Cette tendance traduit la montée en puissance du dispositif. En effet, nous sommes passés de 6 000 volontaires en 2010 à 15 000 cette année, et nous franchirons probablement la barre des 25 000 volontaires en 2012.

Je ne suis pas certain, en revanche, que nous atteindrons l'objectif d'attirer 10 % des effectifs d'une classe d'âge vers le service civique en 2014 - ce qui représenterait la bagatelle de 75 000 volontaires -, car le projet de loi de programmation des finances publiques pour les années 2011 à 2014 est à mon sens trop timide sur ce point. Vous pourrez peut-être, madame le secrétaire d'État, nous apporter votre éclairage sur ce sujet.

De surcroît, si le service civique rencontre un grand succès sur le plan quantitatif, il sera rapidement nécessaire de l'améliorer sur le plan qualitatif, ce qui pourrait nécessiter des moyens supplémentaires. Sur ce point, le comité stratégique du service civique, qui se réunit régulièrement sous la direction de Martin Hirsch, président de l'Agence du service civique, a déjà tiré quelques enseignements. Les contributions des principaux acteurs du service civique font apparaître plusieurs pistes méritant d'être explorées : il faudrait, par exemple, soutenir l'accueil de jeunes ayant besoin d'un accompagnement renforcé, tels ceux présentant certains types de handicap ou ayant décroché sur le plan scolaire ; on pourrait également envisager que le montant de l'indemnité soit variable selon les ressources et la situation des jeunes, et revoir les critères d'attribution de l'aide complémentaire, afin de ne pas pénaliser les jeunes boursiers qui ont interrompu leurs études pour se consacrer pleinement au service civique.

D'autres aspects mériteraient une réflexion approfondie.

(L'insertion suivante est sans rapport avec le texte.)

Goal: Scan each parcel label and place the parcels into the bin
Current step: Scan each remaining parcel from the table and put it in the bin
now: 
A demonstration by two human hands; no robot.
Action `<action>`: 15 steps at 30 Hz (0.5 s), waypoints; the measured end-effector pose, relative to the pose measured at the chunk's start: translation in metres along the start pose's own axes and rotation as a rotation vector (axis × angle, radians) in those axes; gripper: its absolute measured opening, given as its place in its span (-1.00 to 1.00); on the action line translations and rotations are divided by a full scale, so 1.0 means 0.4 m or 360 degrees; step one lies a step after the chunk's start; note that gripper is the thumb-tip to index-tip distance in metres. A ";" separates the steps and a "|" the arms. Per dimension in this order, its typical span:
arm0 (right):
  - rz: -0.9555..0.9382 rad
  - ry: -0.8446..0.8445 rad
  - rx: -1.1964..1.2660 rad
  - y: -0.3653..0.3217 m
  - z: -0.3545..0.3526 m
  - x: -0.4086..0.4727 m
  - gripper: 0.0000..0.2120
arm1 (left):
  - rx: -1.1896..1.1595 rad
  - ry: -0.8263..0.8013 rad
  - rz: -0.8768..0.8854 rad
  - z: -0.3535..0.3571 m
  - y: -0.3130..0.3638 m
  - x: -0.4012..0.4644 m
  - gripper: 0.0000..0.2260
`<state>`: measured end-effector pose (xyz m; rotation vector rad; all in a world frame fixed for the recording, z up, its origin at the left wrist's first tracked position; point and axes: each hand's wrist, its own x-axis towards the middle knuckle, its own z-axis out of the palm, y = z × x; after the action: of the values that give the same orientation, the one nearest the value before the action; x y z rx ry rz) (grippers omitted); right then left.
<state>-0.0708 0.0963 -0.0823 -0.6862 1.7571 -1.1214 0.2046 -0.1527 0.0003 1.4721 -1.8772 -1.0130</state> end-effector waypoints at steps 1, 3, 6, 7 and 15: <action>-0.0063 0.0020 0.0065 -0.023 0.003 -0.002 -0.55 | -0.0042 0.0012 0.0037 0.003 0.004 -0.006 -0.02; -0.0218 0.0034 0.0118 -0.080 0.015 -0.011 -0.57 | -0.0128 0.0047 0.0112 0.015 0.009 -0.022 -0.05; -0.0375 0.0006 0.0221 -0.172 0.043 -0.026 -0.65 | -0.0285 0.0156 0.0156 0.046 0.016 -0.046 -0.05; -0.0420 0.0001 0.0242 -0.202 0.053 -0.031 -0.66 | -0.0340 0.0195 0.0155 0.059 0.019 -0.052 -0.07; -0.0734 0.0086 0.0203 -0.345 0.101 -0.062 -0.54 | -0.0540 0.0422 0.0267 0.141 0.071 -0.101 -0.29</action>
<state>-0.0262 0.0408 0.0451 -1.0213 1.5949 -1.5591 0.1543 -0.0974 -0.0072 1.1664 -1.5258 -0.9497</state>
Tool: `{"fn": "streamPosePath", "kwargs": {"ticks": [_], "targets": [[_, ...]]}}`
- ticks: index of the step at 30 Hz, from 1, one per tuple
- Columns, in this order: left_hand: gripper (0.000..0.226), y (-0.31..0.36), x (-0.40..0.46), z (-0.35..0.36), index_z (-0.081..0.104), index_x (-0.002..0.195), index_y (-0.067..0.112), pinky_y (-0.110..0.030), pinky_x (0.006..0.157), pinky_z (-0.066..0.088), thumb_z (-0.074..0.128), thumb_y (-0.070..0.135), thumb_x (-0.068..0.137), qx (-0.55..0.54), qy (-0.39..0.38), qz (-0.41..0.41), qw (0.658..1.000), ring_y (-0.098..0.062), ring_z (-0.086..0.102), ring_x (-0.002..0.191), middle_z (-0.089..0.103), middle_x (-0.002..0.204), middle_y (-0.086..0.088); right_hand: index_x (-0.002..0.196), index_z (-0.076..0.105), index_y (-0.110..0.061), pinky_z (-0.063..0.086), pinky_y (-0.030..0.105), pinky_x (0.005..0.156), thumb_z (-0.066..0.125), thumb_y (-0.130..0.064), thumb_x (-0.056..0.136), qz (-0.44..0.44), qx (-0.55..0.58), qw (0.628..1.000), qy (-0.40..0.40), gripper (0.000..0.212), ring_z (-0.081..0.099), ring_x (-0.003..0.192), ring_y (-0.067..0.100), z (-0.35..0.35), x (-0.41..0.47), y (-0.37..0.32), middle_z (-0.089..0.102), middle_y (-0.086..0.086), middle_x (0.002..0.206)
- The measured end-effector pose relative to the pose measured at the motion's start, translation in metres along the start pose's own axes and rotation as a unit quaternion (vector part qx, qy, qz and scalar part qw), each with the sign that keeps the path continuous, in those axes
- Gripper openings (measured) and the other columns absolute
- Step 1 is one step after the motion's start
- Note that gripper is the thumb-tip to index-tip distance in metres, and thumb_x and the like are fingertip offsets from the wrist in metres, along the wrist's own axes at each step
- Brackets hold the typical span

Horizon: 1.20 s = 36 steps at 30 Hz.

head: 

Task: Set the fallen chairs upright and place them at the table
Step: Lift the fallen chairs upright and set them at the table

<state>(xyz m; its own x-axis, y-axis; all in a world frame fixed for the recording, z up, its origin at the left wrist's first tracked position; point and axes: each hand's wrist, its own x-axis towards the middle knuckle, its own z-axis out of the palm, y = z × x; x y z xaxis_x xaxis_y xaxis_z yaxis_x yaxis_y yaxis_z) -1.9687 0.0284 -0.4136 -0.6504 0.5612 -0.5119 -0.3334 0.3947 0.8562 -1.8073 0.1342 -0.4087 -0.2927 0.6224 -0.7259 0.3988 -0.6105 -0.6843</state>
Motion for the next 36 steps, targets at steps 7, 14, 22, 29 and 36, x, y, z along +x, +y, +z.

Un travail devra être mené sur les structures d'accueil, qui doivent pouvoir disposer des outils leur permettant de garantir la qualité des missions proposées aux jeunes, surtout dans le contexte de montée en charge du dispositif que j'évoquais tout à l'heure.

Mes chers collègues, nous aurons certainement l'occasion de débattre du service civique, en faveur duquel je me suis fortement engagé. En effet, comme le sport, le service civique est un vecteur de cohésion sociale, mais aussi un creuset citoyen, qui répond, par ailleurs, au besoin plus individuel de sens manifesté par de nombreux jeunes. C'est pourquoi, en l'absence de perspectives budgétaires plus volontaristes pour cette mission, le groupe du RDSE ne pourra apporter son soutien au projet de budget qui nous est soumis. (Applaudissements sur les travées du groupe socialiste-EELV et du groupe CRC.)